» **ASSIGNMENT**:
Write out the data once more, exactly as it reads.

» **SOURCE MATERIAL**:
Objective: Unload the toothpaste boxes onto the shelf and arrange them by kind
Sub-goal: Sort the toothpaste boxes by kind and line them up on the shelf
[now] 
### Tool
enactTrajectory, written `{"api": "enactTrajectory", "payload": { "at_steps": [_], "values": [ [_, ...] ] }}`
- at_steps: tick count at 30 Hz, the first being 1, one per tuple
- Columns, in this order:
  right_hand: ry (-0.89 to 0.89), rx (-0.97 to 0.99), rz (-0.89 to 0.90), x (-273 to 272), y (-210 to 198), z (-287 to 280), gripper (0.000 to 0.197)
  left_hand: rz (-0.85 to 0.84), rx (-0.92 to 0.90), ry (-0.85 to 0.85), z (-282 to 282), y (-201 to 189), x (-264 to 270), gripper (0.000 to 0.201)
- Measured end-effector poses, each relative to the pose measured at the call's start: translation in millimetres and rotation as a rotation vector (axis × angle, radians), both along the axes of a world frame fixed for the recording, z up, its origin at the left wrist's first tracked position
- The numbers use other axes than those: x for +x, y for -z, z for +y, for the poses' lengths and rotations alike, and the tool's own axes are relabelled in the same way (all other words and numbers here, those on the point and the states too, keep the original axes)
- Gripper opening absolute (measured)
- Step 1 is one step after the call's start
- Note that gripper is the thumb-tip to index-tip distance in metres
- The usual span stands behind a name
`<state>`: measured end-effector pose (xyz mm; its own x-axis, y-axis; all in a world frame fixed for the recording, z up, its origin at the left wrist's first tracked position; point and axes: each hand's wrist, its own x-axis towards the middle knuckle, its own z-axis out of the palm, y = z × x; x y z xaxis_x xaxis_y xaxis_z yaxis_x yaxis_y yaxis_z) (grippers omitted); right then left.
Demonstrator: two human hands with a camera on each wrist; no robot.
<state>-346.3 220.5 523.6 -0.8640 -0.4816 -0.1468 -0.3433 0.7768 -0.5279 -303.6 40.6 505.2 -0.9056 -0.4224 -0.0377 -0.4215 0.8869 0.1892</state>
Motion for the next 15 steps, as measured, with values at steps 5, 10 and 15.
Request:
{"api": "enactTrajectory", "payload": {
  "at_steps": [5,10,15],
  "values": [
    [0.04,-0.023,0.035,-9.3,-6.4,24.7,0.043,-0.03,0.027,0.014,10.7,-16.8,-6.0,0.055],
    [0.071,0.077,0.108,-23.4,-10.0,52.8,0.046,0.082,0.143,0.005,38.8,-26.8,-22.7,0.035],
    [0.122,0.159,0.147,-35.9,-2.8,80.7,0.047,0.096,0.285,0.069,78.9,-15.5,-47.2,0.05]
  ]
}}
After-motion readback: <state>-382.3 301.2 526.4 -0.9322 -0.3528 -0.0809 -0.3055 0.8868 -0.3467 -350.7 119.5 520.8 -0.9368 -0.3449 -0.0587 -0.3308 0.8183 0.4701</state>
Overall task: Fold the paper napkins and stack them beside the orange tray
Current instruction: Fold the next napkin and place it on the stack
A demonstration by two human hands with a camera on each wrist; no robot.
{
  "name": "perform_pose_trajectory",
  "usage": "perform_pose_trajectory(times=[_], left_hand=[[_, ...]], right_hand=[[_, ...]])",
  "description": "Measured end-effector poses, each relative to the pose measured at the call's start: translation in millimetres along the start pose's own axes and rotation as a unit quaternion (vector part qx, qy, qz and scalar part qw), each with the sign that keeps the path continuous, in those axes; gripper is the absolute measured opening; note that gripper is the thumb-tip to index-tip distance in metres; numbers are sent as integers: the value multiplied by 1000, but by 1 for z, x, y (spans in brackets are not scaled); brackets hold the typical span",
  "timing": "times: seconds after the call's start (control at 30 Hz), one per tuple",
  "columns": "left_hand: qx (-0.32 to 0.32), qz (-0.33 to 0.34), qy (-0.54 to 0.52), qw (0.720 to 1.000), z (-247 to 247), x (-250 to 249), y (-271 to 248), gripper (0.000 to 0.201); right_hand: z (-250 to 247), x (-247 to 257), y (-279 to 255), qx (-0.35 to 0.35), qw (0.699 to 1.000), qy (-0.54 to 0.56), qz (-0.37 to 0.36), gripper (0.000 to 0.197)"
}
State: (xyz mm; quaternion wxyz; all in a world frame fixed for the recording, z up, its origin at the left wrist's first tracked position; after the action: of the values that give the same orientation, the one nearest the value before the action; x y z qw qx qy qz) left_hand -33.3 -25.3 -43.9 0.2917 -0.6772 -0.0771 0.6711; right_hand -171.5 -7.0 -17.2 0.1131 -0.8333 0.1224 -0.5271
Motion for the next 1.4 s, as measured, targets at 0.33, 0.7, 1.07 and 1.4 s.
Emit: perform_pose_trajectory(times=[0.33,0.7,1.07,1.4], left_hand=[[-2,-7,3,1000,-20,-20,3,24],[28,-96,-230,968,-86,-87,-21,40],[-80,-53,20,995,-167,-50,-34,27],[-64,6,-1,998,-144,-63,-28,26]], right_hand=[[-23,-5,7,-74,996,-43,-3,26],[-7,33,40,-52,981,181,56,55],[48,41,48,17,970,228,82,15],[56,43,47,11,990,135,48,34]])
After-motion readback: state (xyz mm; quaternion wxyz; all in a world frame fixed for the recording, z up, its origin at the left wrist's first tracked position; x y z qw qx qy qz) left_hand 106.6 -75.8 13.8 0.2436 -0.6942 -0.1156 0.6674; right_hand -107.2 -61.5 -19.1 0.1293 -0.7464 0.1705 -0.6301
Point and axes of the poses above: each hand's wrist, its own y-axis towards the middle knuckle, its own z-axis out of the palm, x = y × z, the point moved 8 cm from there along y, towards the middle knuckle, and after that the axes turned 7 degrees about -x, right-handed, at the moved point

» **FINISHED EXERCISE**:
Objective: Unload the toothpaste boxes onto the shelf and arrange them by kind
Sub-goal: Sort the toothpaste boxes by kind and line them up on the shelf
[now] 
### Tool
enactTrajectory, written `{"api": "enactTrajectory", "payload": { "at_steps": [_], "values": [ [_, ...] ] }}`
- at_steps: tick count at 30 Hz, the first being 1, one per tuple
- Columns, in this order:
  right_hand: ry (-0.89 to 0.89), rx (-0.97 to 0.99), rz (-0.89 to 0.90), x (-273 to 272), y (-210 to 198), z (-287 to 280), gripper (0.000 to 0.197)
  left_hand: rz (-0.85 to 0.84), rx (-0.92 to 0.90), ry (-0.85 to 0.85), z (-282 to 282), y (-201 to 189), x (-264 to 270), gripper (0.000 to 0.201)
- Measured end-effector poses, each relative to the pose measured at the call's start: translation in millimetres and rotation as a rotation vector (axis × angle, radians), both along the axes of a world frame fixed for the recording, z up, its origin at the left wrist's first tracked position
- The numbers use other axes than those: x for +x, y for -z, z for +y, for the poses' lengths and rotations alike, and the tool's own axes are relabelled in the same way (all other words and numbers here, those on the point and the states too, keep the original axes)
- Gripper opening absolute (measured)
- Step 1 is one step after the call's start
- Note that gripper is the thumb-tip to index-tip distance in metres
- The usual span stands behind a name
`<state>`: measured end-effector pose (xyz mm; its own x-axis, y-axis; all in a world frame fixed for the recording, z up, its origin at the left wrist's first tracked position; point and axes: each hand's wrist, its own x-axis towards the middle knuckle, its own z-axis out of the palm, y = z × x; x y z xaxis_x xaxis_y xaxis_z yaxis_x yaxis_y yaxis_z) (grippers omitted); right then left.
Demonstrator: two human hands with a camera on each wrist; no robot.
<state>-346.3 220.5 523.6 -0.8640 -0.4816 -0.1468 -0.3433 0.7768 -0.5279 -303.6 40.6 505.2 -0.9056 -0.4224 -0.0377 -0.4215 0.8869 0.1892</state>
Motion for the next 15 steps, as measured, with values at steps 5, 10 and 15.
Request:
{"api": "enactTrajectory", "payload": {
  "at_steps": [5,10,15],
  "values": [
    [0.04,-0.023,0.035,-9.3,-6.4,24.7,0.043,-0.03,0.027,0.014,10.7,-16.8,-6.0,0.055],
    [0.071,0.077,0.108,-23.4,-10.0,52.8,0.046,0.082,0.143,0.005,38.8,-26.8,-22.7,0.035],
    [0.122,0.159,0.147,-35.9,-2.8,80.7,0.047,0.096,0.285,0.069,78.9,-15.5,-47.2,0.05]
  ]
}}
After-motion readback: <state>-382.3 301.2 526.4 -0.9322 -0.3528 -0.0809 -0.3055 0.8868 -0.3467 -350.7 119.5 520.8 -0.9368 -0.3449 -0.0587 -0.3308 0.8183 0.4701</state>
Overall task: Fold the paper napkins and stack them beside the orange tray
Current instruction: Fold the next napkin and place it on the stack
A demonstration by two human hands with a camera on each wrist; no robot.
{
  "name": "perform_pose_trajectory",
  "usage": "perform_pose_trajectory(times=[_], left_hand=[[_, ...]], right_hand=[[_, ...]])",
  "description": "Measured end-effector poses, each relative to the pose measured at the call's start: translation in millimetres along the start pose's own axes and rotation as a unit quaternion (vector part qx, qy, qz and scalar part qw), each with the sign that keeps the path continuous, in those axes; gripper is the absolute measured opening; note that gripper is the thumb-tip to index-tip distance in metres; numbers are sent as integers: the value multiplied by 1000, but by 1 for z, x, y (spans in brackets are not scaled); brackets hold the typical span",
  "timing": "times: seconds after the call's start (control at 30 Hz), one per tuple",
  "columns": "left_hand: qx (-0.32 to 0.32), qz (-0.33 to 0.34), qy (-0.54 to 0.52), qw (0.720 to 1.000), z (-247 to 247), x (-250 to 249), y (-271 to 248), gripper (0.000 to 0.201); right_hand: z (-250 to 247), x (-247 to 257), y (-279 to 255), qx (-0.35 to 0.35), qw (0.699 to 1.000), qy (-0.54 to 0.56), qz (-0.37 to 0.36), gripper (0.000 to 0.197)"
}
State: (xyz mm; quaternion wxyz; all in a world frame fixed for the recording, z up, its origin at the left wrist's first tracked position; after the action: of the values that give the same orientation, the one nearest the value before the action; x y z qw qx qy qz) left_hand -33.3 -25.3 -43.9 0.2917 -0.6772 -0.0771 0.6711; right_hand -171.5 -7.0 -17.2 0.1131 -0.8333 0.1224 -0.5271
Motion for the next 1.4 s, as measured, targets at 0.33, 0.7, 1.07 and 1.4 s.
Emit: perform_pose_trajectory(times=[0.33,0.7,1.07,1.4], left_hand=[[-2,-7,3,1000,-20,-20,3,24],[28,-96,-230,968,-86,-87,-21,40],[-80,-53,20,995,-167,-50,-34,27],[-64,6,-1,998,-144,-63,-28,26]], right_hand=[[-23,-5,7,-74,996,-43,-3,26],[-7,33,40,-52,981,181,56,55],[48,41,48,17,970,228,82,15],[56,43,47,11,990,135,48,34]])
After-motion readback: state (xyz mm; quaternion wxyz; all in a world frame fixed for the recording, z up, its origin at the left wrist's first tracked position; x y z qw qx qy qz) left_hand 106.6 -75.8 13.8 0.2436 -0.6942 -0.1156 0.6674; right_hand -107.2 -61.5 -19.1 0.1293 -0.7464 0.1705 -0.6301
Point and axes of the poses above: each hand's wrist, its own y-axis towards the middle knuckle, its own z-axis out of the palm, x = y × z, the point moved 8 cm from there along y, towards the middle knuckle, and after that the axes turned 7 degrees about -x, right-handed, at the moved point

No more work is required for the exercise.